Among the records below, find the line with "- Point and" and the line with "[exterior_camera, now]". Set down both and every line between, exactly and with no pictures, but nothing else.

Extracted data START

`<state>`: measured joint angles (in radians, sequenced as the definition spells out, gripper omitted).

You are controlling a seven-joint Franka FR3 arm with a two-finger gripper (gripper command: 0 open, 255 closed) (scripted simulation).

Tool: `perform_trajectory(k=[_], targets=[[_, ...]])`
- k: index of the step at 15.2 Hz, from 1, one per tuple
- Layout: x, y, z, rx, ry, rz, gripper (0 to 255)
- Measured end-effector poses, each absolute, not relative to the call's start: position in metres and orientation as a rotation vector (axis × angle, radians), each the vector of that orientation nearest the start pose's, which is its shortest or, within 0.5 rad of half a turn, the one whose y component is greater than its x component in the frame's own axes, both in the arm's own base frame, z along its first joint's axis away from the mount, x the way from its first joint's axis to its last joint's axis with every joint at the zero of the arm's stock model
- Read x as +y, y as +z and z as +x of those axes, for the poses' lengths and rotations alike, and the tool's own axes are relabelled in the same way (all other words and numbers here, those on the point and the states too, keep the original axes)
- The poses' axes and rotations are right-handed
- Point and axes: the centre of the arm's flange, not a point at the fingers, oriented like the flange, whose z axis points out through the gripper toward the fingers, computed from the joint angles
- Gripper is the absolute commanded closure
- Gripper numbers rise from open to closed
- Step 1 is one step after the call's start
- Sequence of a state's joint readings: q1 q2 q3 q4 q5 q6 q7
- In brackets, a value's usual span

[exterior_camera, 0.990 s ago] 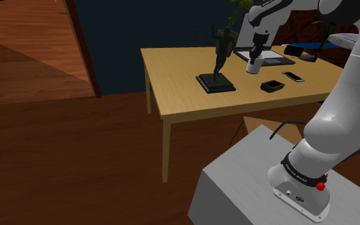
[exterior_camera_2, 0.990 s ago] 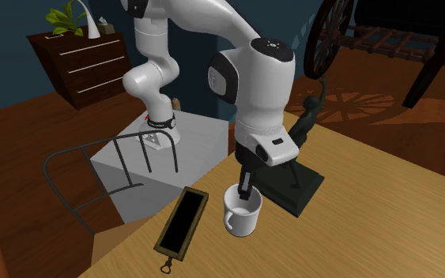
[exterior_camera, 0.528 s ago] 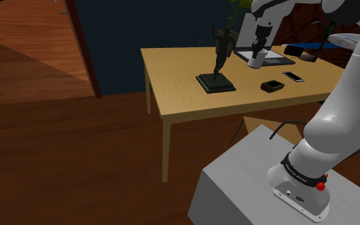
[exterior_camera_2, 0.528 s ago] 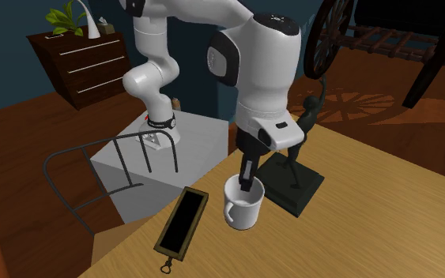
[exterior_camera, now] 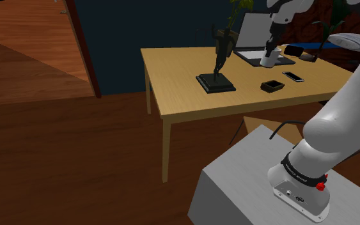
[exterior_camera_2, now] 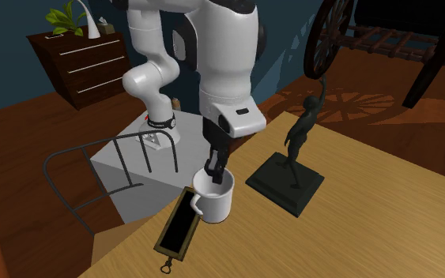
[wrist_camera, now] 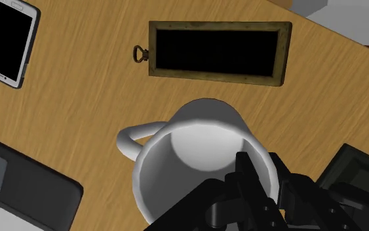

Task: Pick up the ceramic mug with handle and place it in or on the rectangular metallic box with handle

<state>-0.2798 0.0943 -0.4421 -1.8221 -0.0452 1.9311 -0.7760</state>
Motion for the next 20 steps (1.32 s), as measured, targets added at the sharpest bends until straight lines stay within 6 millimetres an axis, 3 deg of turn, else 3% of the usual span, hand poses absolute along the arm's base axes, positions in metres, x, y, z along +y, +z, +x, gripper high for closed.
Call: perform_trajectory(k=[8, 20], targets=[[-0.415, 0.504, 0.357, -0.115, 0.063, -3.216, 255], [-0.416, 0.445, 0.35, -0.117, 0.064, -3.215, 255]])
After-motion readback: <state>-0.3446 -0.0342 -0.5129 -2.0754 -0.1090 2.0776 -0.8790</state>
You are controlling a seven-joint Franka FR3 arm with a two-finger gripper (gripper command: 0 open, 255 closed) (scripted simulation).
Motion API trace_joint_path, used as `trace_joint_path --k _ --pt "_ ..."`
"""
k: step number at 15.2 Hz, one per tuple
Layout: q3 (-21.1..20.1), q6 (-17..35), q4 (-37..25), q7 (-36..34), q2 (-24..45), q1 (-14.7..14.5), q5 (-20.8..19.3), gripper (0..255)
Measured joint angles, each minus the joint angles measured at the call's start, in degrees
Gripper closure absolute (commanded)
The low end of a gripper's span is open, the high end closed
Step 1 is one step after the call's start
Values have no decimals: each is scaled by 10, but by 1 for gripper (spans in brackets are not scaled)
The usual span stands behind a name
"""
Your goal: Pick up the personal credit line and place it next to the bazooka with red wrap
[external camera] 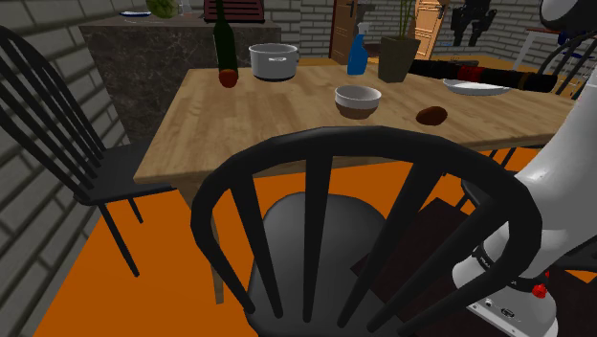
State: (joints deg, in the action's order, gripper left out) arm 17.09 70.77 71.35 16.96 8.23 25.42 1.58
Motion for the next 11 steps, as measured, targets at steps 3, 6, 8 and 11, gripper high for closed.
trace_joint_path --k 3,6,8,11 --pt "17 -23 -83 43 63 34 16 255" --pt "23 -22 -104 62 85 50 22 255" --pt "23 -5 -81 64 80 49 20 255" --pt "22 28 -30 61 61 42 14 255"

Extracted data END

**Finished exercise**
- Point and axes: the centre of the arm's flange, not a point at the fingers, oriented like the flange, whose z axis points out through the gripper toward the fingers, computed from the joint angles
- Gripper is the absolute commanded closure
- Gripper numbers rise from open to closed
- Step 1 is one step after the call's start
- Sequence of a state's joint readings: q1 q2 q3 q4 q5 q6 q7
- In brackets, a value's usual span

[exterior_camera, 0.990 s ago] 
[exterior_camera_2, 0.990 s ago] 
[exterior_camera, 0.528 s ago] 
[exterior_camera_2, 0.528 s ago] 
[exterior_camera, now] 

What this exercise asked for has been supplied.